Королева задумалась, как будто разделяла его мнение относительно народа. Затем, покачав головой, проговорила:
– Нет, принц, народ не подвержен беспричинной ярости. Не надо от меня ничего скрывать. Так что же это – безумие или ненависть?
– Я полагаю, что это – ненависть, дошедшая до безумия.
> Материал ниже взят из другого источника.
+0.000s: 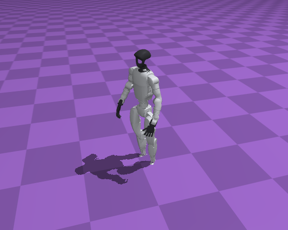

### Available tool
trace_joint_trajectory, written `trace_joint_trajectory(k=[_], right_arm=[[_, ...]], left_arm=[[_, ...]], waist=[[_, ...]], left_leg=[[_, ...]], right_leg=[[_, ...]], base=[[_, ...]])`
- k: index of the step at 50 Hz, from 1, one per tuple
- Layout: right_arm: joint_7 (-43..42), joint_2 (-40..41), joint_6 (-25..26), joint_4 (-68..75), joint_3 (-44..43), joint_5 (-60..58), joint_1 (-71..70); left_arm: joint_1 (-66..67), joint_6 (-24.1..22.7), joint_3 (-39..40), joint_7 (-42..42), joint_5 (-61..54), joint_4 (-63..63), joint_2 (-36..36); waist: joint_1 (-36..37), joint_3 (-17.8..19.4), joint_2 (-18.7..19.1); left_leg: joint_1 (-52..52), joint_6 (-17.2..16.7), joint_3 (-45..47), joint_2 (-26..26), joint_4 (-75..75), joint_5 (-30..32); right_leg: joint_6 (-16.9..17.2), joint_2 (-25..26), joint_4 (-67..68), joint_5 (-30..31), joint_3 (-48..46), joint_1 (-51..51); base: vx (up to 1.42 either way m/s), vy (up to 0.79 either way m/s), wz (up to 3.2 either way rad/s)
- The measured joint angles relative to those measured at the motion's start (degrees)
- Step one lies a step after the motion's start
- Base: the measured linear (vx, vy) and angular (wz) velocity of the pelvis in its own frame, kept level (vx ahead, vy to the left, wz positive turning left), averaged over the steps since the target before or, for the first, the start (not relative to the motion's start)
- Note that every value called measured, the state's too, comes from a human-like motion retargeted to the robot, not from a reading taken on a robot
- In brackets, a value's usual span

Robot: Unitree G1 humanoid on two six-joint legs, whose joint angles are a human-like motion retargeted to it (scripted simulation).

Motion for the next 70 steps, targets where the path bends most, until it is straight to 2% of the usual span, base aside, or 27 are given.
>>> trace_joint_trajectory(k=[13,48,70], right_arm=[[-0.7,0.4,-0.4,0.1,-0.7,0.9,-1.1],[-4.0,1.2,-1.9,-0.1,-2.6,4.4,-2.2],[-4.3,1.1,-2.5,0.6,-1.7,3.1,-2.9]], left_arm=[[-0.7,-0.5,0.9,1.0,-1.2,0.0,0.2],[0.3,-1.3,3.1,3.6,-4.2,1.1,-0.6],[-0.4,-2.0,3.3,4.2,-3.5,0.5,-0.6]], waist=[[-0.4,0.9,-0.1],[-1.0,0.3,0.4],[0.4,0.3,-0.5]], left_leg=[[-0.2,-0.3,0.0,0.1,0.0,0.1],[-0.8,0.3,0.3,0.1,0.1,0.3],[-1.9,1.1,0.6,-0.6,0.0,0.9]], right_leg=[[-0.2,0.1,0.0,-0.1,0.0,-0.1],[-0.3,0.2,0.0,-0.2,0.7,-1.2],[0.9,-0.6,0.0,0.0,-0.1,-2.6]], base=[[0.00,0.00,0.00],[0.00,0.00,0.00],[0.00,0.00,0.00]])
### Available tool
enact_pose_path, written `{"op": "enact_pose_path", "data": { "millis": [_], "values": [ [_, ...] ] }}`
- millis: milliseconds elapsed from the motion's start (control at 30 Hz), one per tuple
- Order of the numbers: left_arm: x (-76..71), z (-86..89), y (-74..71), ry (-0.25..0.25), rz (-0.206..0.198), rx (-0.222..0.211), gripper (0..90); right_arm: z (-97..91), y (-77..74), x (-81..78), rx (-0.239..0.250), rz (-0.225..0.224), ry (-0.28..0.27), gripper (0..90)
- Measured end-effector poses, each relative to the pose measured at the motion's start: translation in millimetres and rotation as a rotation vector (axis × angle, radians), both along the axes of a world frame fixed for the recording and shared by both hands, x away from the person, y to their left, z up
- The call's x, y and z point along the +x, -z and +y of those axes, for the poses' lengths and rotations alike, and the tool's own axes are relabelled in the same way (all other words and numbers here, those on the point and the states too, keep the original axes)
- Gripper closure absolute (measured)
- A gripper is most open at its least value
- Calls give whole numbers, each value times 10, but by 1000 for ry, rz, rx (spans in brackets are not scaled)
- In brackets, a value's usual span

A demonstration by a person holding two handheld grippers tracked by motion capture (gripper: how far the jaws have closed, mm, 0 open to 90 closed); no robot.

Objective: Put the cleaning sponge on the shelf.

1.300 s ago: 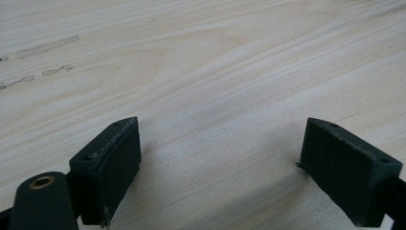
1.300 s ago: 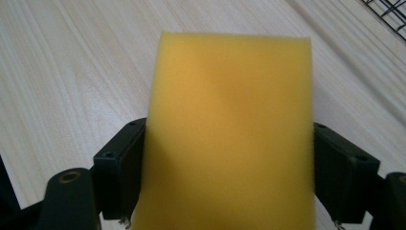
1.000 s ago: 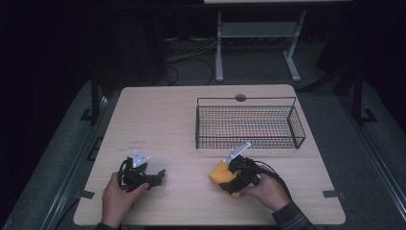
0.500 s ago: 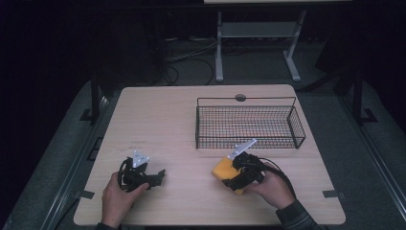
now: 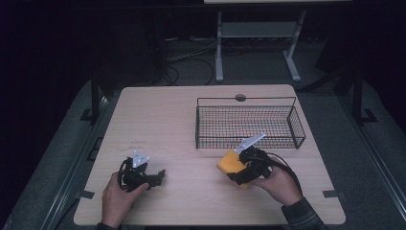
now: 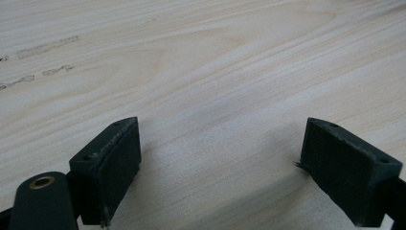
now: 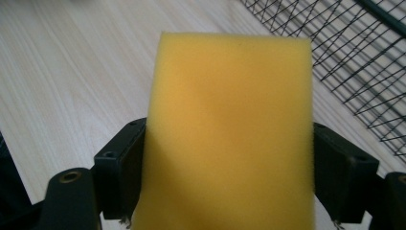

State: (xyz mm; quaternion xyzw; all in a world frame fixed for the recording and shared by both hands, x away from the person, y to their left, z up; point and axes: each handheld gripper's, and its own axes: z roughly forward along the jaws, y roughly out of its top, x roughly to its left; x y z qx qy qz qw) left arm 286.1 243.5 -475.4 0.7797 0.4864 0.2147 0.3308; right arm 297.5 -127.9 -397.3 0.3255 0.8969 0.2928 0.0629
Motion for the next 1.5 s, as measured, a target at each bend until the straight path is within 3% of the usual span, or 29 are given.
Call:
{"op": "enact_pose_path", "data": {
  "millis": [833, 1500],
  "values": [
    [3, -2, 1, -1, -3, 0, 128, -237, -367, 214, 10, -62, 65, 224],
    [9, -3, 1, -3, -4, 1, 128, -594, -467, 411, 13, -79, 166, 224]
  ]
}}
– Ненависть к кому? Вот видите, принц, вы опять колеблетесь. Берегитесь: если вы будете и дальше так рассказывать, то вместо того, чтобы выспрашивать вас, я пошлю одного из своих берейторов в Париж, который час будет ехать туда, час выяснять обстановку и еще час ехать обратно, и в результате через три часа он расскажет мне обо всем точно и наивно, как какой-нибудь гомеровский вестник.
Господин де Дре-Брезе с улыбкой на устах выступил вперед.
– Но, государыня, – проговорил он, – что вам за дело до ненависти народа. Это вас не касается. Народ может ненавидеть кого угодно, только не вас.
Но королева даже не обратила внимания на лесть.
– Ну же, принц, рассказывайте! – обратилась она к де Ламбеску.
– Что ж, я не спорю, народом движет ненависть.
– Ко мне?
– Ко всем, кто стоит над ним.
– Так-так! Дело именно в этом, я чувствую, – решительно подытожила королева.
– Я ведь солдат, ваше величество, – заметил принц.
– Прекрасно, вот и говорите как солдат. Так что же, по-вашему, следует делать?
– Ничего, государыня.
– Как это – ничего? – воскликнула королева, воспользовавшись ропотом, поднявшимся при этих словах среди расшитых камзолов и золоченых шпаг ее окружения. – Что значит ничего? Вы, лотарингский принц, в то время как народ, по вашим же словам, жжет и убивает, заявляете королеве Франции, что с этим ничего не поделать?
Слова Марии Антуанетты вызвали новый, но на сей раз одобрительный шепоток.
Она повернулась и обвела глазами сидящих рядом людей, ища среди горящих взоров глаза, метавшие наиболее яркий пламень как признак самой непоколебимой верности.
– Ничего, – повторил принц, – потому что если дать парижанину успокоиться, он и успокоится. Он проявляет воинственность, только когда измучен. К чему распалять его радостью борьбы и давать случай вступить в бой? Сохраним спокойствие, и дня через три в Париже не о чем будет разговаривать.